Goal of the exercise
Restate, word for word and with no pictures, the stretch of lines in the data below that begins at the line with "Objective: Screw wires" and ends at the line with "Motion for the", inclusive.

Data excerpt
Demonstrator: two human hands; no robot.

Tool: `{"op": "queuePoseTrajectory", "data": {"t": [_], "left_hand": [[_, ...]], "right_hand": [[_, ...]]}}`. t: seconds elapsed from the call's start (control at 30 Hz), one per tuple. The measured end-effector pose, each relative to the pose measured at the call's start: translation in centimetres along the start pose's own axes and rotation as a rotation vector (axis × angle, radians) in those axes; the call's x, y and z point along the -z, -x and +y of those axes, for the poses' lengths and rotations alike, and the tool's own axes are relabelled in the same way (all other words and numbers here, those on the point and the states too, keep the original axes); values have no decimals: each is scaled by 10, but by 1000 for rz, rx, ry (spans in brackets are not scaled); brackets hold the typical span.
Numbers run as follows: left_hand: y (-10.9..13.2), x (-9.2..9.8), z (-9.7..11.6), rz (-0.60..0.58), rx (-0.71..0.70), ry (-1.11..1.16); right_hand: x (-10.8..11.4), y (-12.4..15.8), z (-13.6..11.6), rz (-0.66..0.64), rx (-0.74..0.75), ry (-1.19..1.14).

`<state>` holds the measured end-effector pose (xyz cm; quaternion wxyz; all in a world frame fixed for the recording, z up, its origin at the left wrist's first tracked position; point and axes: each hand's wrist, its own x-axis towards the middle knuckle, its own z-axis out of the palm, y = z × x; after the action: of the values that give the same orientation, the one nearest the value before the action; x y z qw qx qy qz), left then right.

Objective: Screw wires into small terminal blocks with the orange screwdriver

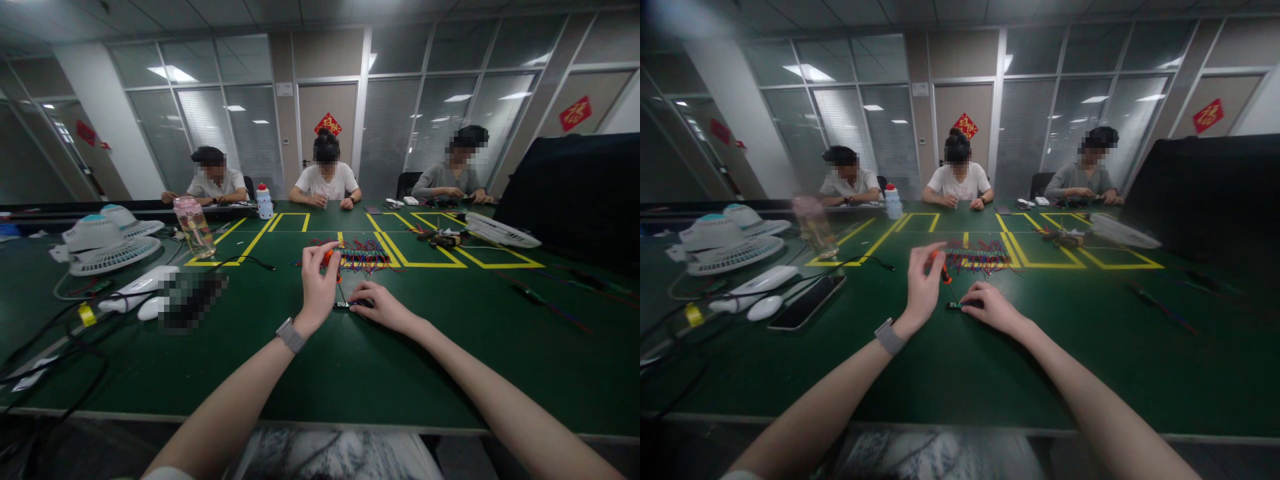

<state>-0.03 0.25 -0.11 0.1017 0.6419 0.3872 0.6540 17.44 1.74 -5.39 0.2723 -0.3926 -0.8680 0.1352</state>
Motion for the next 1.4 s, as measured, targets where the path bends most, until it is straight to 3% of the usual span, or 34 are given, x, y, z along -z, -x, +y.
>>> {"op": "queuePoseTrajectory", "data": {"t": [0.27, 0.47, 0.7, 0.9, 1.17, 1.4], "left_hand": [[1, -3, -3, -13, 63, 113], [-1, 0, 2, 33, -12, -41], [0, -5, -5, -26, 52, 140], [0, -1, 1, 7, -15, -21], [1, -2, -1, -55, -5, 80], [0, 0, 5, -4, -50, -51]], "right_hand": [[2, 0, -2, -5, -1, -5], [1, 0, -1, -2, -10, 4], [1, 0, 0, 0, 6, -6], [1, 1, 0, -4, -3, -5], [0, 0, 1, -10, 1, 3], [-1, 0, 3, -2, 4, -8]]}}
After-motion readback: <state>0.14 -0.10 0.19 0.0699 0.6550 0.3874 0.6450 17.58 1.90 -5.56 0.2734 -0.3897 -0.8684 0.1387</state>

Task output
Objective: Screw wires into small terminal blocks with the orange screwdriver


<state>-0.03 0.25 -0.11 0.1017 0.6419 0.3872 0.6540 17.44 1.74 -5.39 0.2723 -0.3926 -0.8680 0.1352</state>
Motion for the next 1.4 s, as measured, targets where the path bends most, until it is straight to 3% of the usual span, or 34 are given, x, y, z along -z, -x, +y.

That is the complete answer.